Wednesday, August 19, 2015

Summaries and lies

My upper levels have been learning about magic recently. I love teaching with video clips, since (I'm referencing the delightful and amazing Evan Smith here) visual vocabularies are indispensable. The more we can provide kids with a visual representation of information, the better a handle on it they'll have. So I've shown them three video clips:

-Mickey Mouse from Fantasia, stealing the magician's hat and making the broom do all the work
-David Blaine doing card tricks for Harrison Ford and getting summarily ejected from his house (I highly recommend you google Real or Magic Harrison Ford David Blaine, and then, if you're going to show it to your students, stop it before Indy drops the F bomb)
-The great scene from Hocus Pocus when the witches turn Thackeray Binks into a cat so he can live forever with his guilt (wonderful opportunity to teach the kids pedicis aeternis - in eternal chains - if you've been looking for one of those :D)


After several days circling vocabulary, telling stories and going back through these, today I wrote up three summaries, one of each clip, using vocab and structures we've been practicing. I also included some things that were patently false. Some stuff was little, some much bigger. Some sentences had no lies; others three or four (generally the ones with the information I wanted repeated several times had more lies). I gave them the following instructions:

Primum, sellae in paribus ordinandae sunt. (first, set up the chairs in pairs.)
Secundum, prima sella coram altera sit. (second, the first chair should face the other.)
Ultimumuna sella coram tabula sit, sed altera ad contrarium. (last, one chair should face the board, and the other the opposite direction.)

I gave them three minutes to do this, assuming it MIGHT take a minute. Then I did something else with the other two minutes I'll explain in the next post.
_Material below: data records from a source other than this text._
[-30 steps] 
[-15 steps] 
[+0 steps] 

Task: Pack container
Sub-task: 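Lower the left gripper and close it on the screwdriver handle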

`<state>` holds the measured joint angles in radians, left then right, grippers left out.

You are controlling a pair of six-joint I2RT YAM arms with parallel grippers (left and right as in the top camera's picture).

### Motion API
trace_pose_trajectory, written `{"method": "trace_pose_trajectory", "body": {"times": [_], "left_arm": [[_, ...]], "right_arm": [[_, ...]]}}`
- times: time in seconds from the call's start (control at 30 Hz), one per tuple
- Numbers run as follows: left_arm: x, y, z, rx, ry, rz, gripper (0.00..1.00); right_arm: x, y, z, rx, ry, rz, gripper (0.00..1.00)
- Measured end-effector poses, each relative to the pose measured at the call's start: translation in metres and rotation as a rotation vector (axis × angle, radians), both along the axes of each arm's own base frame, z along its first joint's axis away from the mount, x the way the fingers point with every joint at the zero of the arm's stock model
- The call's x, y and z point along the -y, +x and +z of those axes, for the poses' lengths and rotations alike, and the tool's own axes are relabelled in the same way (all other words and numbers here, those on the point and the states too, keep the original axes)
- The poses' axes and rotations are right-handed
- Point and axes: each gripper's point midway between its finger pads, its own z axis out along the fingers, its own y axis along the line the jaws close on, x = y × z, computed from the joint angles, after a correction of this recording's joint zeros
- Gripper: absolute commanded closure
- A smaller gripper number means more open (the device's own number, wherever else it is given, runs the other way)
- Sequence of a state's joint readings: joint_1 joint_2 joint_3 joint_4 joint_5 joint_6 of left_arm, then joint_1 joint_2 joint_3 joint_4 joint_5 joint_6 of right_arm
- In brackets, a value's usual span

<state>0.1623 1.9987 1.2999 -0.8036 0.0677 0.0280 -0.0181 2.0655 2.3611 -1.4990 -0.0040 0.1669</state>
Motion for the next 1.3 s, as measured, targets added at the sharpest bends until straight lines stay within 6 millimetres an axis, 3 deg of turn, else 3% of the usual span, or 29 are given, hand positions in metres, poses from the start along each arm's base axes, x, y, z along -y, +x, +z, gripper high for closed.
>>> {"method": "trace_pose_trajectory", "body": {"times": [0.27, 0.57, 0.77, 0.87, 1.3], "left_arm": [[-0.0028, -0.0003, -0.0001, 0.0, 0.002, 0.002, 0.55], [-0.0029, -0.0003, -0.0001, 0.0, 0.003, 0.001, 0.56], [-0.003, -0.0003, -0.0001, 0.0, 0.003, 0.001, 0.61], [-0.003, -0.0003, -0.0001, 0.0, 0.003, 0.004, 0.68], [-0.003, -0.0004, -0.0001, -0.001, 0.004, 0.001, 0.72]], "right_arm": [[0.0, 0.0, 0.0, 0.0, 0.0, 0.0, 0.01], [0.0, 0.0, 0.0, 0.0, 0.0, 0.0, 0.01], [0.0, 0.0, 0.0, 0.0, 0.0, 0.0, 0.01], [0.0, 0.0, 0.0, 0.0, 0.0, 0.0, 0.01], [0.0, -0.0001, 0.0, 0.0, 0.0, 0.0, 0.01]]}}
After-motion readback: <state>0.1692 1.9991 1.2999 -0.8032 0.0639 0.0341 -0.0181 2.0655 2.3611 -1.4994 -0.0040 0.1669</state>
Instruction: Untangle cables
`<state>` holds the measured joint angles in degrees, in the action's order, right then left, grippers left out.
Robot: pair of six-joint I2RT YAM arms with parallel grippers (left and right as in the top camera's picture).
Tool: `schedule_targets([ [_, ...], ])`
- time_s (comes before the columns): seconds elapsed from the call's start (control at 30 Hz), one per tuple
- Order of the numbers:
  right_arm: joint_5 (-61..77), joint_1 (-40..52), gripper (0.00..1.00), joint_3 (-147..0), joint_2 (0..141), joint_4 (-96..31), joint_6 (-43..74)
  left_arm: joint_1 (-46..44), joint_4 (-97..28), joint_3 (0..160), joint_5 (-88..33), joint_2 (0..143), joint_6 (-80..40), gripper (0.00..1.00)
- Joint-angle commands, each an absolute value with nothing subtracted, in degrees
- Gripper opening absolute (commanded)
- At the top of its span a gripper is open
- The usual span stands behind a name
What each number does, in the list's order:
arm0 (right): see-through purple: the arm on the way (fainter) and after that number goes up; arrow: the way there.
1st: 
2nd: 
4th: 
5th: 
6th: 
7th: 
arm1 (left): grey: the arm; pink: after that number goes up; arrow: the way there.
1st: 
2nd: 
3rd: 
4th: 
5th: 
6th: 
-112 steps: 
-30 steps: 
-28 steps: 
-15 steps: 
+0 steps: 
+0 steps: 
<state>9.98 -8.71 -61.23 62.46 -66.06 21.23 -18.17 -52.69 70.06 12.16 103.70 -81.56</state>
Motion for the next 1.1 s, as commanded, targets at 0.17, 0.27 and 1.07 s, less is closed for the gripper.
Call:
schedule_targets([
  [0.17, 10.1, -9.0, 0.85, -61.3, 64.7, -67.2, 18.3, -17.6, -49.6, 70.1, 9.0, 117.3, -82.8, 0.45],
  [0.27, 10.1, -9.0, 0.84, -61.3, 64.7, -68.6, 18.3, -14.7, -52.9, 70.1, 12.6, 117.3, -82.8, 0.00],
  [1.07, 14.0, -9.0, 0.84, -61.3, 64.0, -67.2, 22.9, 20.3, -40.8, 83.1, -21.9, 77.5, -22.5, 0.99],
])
I told them (in English) that the student facing the board would read, slowly, the summary. Every time the one NOT facing the board heard a lie, they should point rudely (we practiced doing this) and shouting, "MENTIRIS!" (you're lying) They then had to provide what the correct information was. The reader now had to say the sentence over with the correct information in it. When I dinged the bell, they were done whether they'd finished or not. Now they switched roles, switched seats, and read/listened to the paragraph again.

At the end, we read it together. I read it, and they caught me out on my lies, and I asked them for the correct information, until I finally made it all the way through. Then we chose our favorite voice (valley girl, Yoda, whatever) and read it together, out loud, making all the necessary corrections. I got HUGELY positive feedback from the kids, including:

-it's good to hear other people reading to us
-we heard it a lot of times but didn't get bored
-we had to be really on because we were listening for the lies
-we like to point rudely at people and shout, YOU'RE LYING
-it's fun to make people repeat themselves

We'll read the other two paragraphs tomorrow, and then we'll create our own definitions of a wizard.